On 2019-01-08 07:03, Michael Casadevall wrote:
So currently, the UASG publishes various documents such as UASG 0005 and 0007 and occasionally updates these documents to reflect best current practices. For example, the UA Quick Guide was on Version 9 before it was removed for revision.
One thing I'm concerned on is that it's not clear that a document has been updated, nor what has changed from version to version. Furthermore, when dealing with old discussions, a document may have changed from a message or posted....
Michael proposes one alternative,
…to change the numbering and management of UASG documentation to model it around the RFC/IETF where a document is static once published (with errata linked), and is obsoleted/superseded by future documents.…

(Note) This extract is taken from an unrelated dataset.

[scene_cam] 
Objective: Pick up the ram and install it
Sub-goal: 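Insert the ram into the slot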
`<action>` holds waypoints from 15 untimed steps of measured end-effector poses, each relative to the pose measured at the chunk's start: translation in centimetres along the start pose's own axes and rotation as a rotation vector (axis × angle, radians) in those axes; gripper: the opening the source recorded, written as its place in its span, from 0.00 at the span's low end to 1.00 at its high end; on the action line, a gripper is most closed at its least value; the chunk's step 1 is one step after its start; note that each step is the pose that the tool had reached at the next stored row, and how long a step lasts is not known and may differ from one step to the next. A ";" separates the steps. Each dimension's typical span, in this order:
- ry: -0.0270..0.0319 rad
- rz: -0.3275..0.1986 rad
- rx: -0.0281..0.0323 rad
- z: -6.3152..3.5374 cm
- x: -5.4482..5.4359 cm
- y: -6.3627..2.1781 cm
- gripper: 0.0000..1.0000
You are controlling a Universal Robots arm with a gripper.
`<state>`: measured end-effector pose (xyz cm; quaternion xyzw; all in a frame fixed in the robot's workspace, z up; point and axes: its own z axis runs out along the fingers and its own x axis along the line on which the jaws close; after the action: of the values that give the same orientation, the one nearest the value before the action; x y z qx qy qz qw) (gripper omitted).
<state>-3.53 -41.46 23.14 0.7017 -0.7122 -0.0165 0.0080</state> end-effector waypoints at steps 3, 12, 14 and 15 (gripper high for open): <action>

Another alternative is to keep the document number unchanged, but to have a clearly-defined revision date for each version of a document, and to always cite a revision date along with the document number. So, we would say "UASG012 Email Address Internationalization (EAI): A Technical Overview (v 2018-05-12)" instead of "UASG012" or "Email Address Internationalization (EAI): A Technical Overview".
Whichever we do, I believe we should set editorial standards that each document has a) document title, b) UASG number, and c) revision date clearly on the front cover and in the file name of each document issued. Looking through some existing documents, we seem to be inconsistent about this. It makes documents harder to find and harder to cite.
I believe we should also define standard, persistent URLs for each document, something like:
http://uasg.tech/document/uasg012/email_address_internationalization_EAI_a_t...
and ensure that visiting such a URL with a web browser returns either the document file itself, or a page describing the document and allowing one to download it. I find it hard to put links to UASG documents into presentations, because it's difficult to figure out which URL to use, and how much to trust it to stay usable over time.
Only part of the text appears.